Exercise requirements: Up to and including the line with "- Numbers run", please reproduce the lines below exactly, beginning with the first.

Provided material:
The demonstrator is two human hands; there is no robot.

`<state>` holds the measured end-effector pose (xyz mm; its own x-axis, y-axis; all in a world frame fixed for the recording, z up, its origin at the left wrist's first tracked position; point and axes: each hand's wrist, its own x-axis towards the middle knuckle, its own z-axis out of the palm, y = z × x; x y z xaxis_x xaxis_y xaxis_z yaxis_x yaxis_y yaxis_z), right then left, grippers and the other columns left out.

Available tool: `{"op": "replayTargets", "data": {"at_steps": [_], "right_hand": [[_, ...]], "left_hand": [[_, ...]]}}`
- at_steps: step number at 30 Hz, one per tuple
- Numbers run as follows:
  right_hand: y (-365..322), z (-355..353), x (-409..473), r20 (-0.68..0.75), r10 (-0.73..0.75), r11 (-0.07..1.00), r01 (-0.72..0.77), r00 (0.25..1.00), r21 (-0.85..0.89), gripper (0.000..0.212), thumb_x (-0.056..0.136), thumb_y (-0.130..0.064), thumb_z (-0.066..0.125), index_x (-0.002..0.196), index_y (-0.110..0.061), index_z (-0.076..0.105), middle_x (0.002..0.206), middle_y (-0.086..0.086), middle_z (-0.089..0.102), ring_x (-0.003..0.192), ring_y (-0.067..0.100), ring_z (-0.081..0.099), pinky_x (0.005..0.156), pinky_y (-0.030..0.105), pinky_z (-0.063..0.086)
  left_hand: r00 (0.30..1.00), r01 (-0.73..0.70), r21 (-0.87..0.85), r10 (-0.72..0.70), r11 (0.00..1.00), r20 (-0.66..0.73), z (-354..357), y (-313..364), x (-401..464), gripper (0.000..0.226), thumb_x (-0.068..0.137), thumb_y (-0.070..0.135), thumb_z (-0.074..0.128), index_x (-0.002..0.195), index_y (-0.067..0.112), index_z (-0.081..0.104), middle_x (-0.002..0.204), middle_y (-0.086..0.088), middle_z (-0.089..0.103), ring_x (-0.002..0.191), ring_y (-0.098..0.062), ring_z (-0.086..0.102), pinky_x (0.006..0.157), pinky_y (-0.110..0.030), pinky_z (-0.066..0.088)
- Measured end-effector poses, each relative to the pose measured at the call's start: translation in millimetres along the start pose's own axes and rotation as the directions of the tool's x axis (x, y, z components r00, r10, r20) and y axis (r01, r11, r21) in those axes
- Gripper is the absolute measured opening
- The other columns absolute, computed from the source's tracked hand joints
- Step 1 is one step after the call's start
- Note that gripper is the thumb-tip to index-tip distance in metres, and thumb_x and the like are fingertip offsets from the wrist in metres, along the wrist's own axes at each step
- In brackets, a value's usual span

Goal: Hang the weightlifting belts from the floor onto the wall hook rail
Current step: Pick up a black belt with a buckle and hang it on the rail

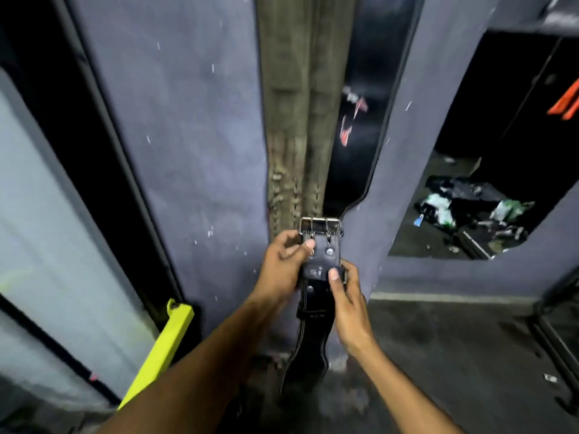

Problem solution:
The demonstrator is two human hands; there is no robot.

`<state>` holds the measured end-effector pose (xyz mm; its own x-axis, y-axis; all in a world frame fixed for the recording, z up, its origin at the left wrist's first tracked position; point and axes: each hand's wrist, its own x-axis towards the middle knuckle, its own z-axis out of the palm, y = z × x; x y z xaxis_x xaxis_y xaxis_z yaxis_x yaxis_y yaxis_z), right then left, grippers and the other columns left out.

Available tool: `{"op": "replayTargets", "data": {"at_steps": [_], "right_hand": [[_, ...]], "left_hand": [[_, ...]]}}`
- at_steps: step number at 30 Hz, one per tuple
- Numbers run as follows:

Nothing else goes in the answer.